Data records
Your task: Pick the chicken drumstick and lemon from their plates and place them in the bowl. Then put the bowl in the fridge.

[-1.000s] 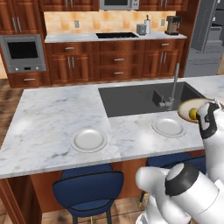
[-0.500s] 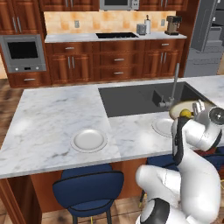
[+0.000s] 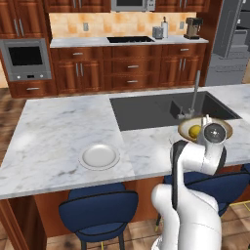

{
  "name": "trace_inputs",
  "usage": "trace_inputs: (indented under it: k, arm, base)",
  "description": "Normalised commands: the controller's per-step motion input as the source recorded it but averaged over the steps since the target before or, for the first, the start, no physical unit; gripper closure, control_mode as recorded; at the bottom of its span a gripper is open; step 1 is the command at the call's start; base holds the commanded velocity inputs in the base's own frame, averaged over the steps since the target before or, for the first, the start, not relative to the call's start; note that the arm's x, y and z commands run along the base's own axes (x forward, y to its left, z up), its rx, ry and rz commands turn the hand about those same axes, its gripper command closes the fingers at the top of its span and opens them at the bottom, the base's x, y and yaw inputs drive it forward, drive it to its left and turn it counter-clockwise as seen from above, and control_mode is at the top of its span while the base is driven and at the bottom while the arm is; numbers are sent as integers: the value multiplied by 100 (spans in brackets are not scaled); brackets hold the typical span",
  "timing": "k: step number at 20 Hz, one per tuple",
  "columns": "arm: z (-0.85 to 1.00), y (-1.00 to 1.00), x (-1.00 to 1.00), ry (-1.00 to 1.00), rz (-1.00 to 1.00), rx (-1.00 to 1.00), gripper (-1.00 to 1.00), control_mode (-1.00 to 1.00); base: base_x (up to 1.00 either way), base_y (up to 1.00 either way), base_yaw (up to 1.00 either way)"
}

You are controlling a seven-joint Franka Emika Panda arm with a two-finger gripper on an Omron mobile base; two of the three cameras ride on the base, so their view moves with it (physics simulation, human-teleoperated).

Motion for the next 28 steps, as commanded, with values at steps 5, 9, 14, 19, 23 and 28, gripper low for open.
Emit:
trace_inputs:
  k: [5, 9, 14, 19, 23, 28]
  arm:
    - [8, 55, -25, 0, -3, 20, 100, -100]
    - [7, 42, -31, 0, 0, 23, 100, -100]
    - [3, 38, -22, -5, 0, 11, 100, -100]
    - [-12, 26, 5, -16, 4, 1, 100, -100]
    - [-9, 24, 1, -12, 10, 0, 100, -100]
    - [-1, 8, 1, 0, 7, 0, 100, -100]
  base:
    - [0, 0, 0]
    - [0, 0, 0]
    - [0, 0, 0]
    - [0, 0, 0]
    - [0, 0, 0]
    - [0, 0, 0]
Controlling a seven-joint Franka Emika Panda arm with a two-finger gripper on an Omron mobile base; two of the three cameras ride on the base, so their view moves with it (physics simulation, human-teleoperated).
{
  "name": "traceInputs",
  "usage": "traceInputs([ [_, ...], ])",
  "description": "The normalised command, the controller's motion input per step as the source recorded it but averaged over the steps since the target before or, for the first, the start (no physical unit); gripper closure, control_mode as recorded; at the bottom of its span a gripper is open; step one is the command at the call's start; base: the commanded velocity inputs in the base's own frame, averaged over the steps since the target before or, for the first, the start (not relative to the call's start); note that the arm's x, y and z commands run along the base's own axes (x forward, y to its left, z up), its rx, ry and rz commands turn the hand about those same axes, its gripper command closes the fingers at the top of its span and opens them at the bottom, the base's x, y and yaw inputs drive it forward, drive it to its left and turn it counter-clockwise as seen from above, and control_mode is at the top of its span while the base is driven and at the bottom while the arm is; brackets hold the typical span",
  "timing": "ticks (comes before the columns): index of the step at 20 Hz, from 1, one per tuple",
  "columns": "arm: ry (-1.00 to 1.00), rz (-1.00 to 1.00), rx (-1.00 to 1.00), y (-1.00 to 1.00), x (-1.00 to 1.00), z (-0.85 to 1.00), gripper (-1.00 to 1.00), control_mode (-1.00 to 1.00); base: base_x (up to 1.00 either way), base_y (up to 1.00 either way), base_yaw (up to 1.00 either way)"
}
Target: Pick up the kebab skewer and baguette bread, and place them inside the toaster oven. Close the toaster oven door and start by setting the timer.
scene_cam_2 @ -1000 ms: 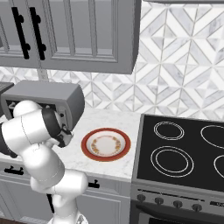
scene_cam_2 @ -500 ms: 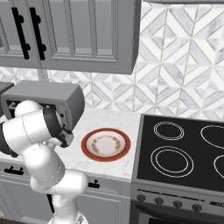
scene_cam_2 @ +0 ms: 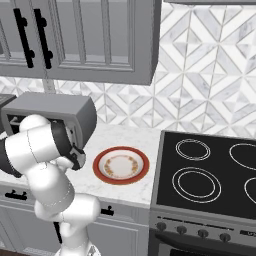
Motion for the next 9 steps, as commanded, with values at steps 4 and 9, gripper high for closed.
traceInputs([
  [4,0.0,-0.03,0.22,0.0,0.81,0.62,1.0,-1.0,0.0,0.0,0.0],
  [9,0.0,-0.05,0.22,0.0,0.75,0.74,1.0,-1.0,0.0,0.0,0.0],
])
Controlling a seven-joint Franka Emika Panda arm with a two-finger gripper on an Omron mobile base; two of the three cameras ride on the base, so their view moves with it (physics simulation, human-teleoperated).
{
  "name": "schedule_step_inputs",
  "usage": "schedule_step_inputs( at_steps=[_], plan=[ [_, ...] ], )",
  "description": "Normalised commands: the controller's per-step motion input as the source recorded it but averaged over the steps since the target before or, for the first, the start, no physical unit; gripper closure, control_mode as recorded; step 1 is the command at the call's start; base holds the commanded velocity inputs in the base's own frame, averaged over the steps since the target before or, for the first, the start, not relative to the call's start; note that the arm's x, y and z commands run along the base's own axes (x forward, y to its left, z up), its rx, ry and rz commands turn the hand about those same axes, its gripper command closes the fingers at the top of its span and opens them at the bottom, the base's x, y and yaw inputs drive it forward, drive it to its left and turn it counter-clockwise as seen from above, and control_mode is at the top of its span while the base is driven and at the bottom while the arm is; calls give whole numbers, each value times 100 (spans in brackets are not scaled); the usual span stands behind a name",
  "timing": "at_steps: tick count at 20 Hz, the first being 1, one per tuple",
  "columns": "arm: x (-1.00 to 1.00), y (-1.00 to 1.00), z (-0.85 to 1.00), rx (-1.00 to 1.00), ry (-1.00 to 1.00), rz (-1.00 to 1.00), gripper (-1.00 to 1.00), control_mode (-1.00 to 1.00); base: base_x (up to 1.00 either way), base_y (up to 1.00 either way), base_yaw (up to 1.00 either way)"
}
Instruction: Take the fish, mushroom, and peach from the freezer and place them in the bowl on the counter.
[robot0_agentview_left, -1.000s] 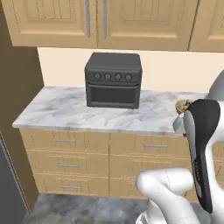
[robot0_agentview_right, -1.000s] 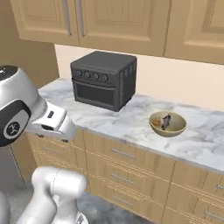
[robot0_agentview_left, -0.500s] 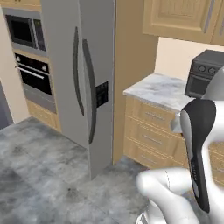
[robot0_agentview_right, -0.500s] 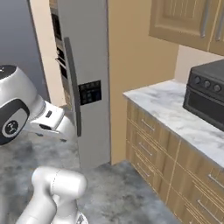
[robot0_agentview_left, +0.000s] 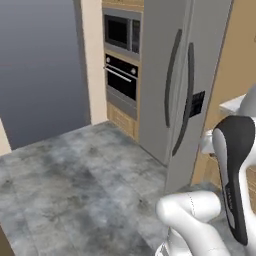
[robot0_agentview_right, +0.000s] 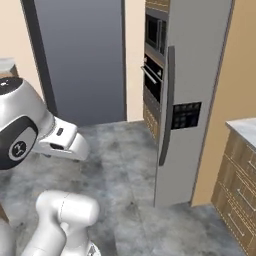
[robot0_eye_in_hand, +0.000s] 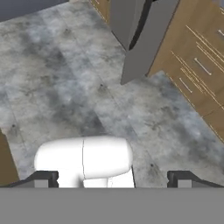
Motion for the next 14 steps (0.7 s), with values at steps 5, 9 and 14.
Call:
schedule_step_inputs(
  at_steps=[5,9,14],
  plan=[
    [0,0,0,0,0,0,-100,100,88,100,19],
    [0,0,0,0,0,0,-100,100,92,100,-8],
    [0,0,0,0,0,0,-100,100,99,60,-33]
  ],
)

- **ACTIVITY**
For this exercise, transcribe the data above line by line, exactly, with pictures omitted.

- **WRITTEN SOLUTION**
Your task: Pick the chicken drumstick and lemon from their plates and place them in the bowl. Then put the bowl in the fridge.

[-1.000s] 
[-0.500s] 
[+0.000s] 

{
  "name": "trace_inputs",
  "usage": "trace_inputs: (indented under it: k, arm, base)",
  "description": "Normalised commands: the controller's per-step motion input as the source recorded it but averaged over the steps since the target before or, for the first, the start, no physical unit; gripper closure, control_mode as recorded; at the bottom of its span a gripper is open; step 1 is the command at the call's start; base holds the commanded velocity inputs in the base's own frame, averaged over the steps since the target before or, for the first, the start, not relative to the call's start; note that the arm's x, y and z commands run along the base's own axes (x forward, y to its left, z up), its rx, ry and rz commands turn the hand about those same axes, its gripper command closes the fingers at the top of its span and opens them at the bottom, the base's x, y and yaw inputs drive it forward, drive it to its left and turn it counter-clockwise as seen from above, and control_mode is at the top of its span while the base is driven and at the bottom while the arm is; numbers are sent as integers: the value multiplied by 100 (spans in brackets are not scaled); brackets hold the typical span",
  "timing": "k: step number at 20 Hz, one per tuple",
  "columns": "arm: z (-0.85 to 1.00), y (-1.00 to 1.00), x (-1.00 to 1.00), ry (-1.00 to 1.00), rz (-1.00 to 1.00), rx (-1.00 to 1.00), gripper (-1.00 to 1.00), control_mode (-1.00 to 1.00); base: base_x (up to 1.00 either way), base_y (up to 1.00 either way), base_yaw (up to 1.00 either way)"
}

You are controlling a seven-joint Franka Emika Panda arm with a two-finger gripper on an Omron mobile base; two of the three cameras ride on the base, so their view moves with it (physics simulation, human-teleoperated).

Motion for the next 28 steps, as commanded, with values at steps 5, 9, 14, 19, 23 and 28, gripper low for open.
Emit:
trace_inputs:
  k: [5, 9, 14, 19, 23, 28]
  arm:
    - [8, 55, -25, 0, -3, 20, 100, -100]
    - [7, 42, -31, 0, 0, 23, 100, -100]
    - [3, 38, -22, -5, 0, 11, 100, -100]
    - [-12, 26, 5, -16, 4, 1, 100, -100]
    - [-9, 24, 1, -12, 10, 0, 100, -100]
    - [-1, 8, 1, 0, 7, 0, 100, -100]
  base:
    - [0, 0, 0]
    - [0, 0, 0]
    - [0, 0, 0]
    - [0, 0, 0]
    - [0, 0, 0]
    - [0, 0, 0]
Controlling a seven-joint Franka Emika Panda arm with a two-finger gripper on an Omron mobile base; two of the three cameras ride on the base, so their view moves with it (physics simulation, human-teleoperated).
{
  "name": "traceInputs",
  "usage": "traceInputs([ [_, ...], ])",
  "description": "The normalised command, the controller's motion input per step as the source recorded it but averaged over the steps since the target before or, for the first, the start (no physical unit); gripper closure, control_mode as recorded; at the bottom of its span a gripper is open; step one is the command at the call's start; base: the commanded velocity inputs in the base's own frame, averaged over the steps since the target before or, for the first, the start (not relative to the call's start); note that the arm's x, y and z commands run along the base's own axes (x forward, y to its left, z up), its rx, ry and rz commands turn the hand about those same axes, its gripper command closes the fingers at the top of its span and opens them at the bottom, the base's x, y and yaw inputs drive it forward, drive it to its left and turn it counter-clockwise as seen from above, and control_mode is at the top of its span while the base is driven and at the bottom while the arm is; brackets hold the typical span",
  "timing": "ticks (comes before the columns): index of the step at 20 Hz, from 1, one per tuple",
  "columns": "arm: ry (-1.00 to 1.00), rz (-1.00 to 1.00), rx (-1.00 to 1.00), y (-1.00 to 1.00), x (-1.00 to 1.00), z (-0.85 to 1.00), gripper (-1.00 to 1.00), control_mode (-1.00 to 1.00); base: base_x (up to 1.00 either way), base_y (up to 1.00 either way), base_yaw (up to 1.00 either way)"
}
Target: Pick up the kebab skewer and baguette bread, and place them inside the toaster oven. Close the toaster oven door and start by setting the timer.
scene_cam_2 @ -1000 ms: 
scene_cam_2 @ -500 ms: 
scene_cam_2 @ +0 ms: 
Motion for the next 9 steps, as commanded, with values at steps 4 and 9, gripper high for closed.
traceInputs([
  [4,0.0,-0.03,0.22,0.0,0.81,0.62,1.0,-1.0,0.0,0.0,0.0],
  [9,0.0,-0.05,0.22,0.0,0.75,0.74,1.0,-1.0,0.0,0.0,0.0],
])
Controlling a seven-joint Franka Emika Panda arm with a two-finger gripper on an Omron mobile base; two of the three cameras ride on the base, so their view moves with it (physics simulation, human-teleoperated).
{
  "name": "schedule_step_inputs",
  "usage": "schedule_step_inputs( at_steps=[_], plan=[ [_, ...] ], )",
  "description": "Normalised commands: the controller's per-step motion input as the source recorded it but averaged over the steps since the target before or, for the first, the start, no physical unit; gripper closure, control_mode as recorded; step 1 is the command at the call's start; base holds the commanded velocity inputs in the base's own frame, averaged over the steps since the target before or, for the first, the start, not relative to the call's start; note that the arm's x, y and z commands run along the base's own axes (x forward, y to its left, z up), its rx, ry and rz commands turn the hand about those same axes, its gripper command closes the fingers at the top of its span and opens them at the bottom, the base's x, y and yaw inputs drive it forward, drive it to its left and turn it counter-clockwise as seen from above, and control_mode is at the top of its span while the base is driven and at the bottom while the arm is; calls give whole numbers, each value times 100 (spans in brackets are not scaled); the usual span stands behind a name",
  "timing": "at_steps: tick count at 20 Hz, the first being 1, one per tuple",
  "columns": "arm: x (-1.00 to 1.00), y (-1.00 to 1.00), z (-0.85 to 1.00), rx (-1.00 to 1.00), ry (-1.00 to 1.00), rz (-1.00 to 1.00), gripper (-1.00 to 1.00), control_mode (-1.00 to 1.00); base: base_x (up to 1.00 either way), base_y (up to 1.00 either way), base_yaw (up to 1.00 either way)"
}
Instruction: Take the fish, mushroom, and peach from the freezer and place them in the bowl on the counter.
[robot0_agentview_left, -1.000s] 
[robot0_agentview_right, -1.000s] 
[robot0_agentview_left, -0.500s] 
[robot0_agentview_right, -0.500s] 
[robot0_agentview_left, +0.000s] 
[robot0_agentview_right, +0.000s] 
[robot0_eye_in_hand, +0.000s] 
Motion for the next 14 steps (0.7 s), with values at steps 5, 9 and 14.
Call:
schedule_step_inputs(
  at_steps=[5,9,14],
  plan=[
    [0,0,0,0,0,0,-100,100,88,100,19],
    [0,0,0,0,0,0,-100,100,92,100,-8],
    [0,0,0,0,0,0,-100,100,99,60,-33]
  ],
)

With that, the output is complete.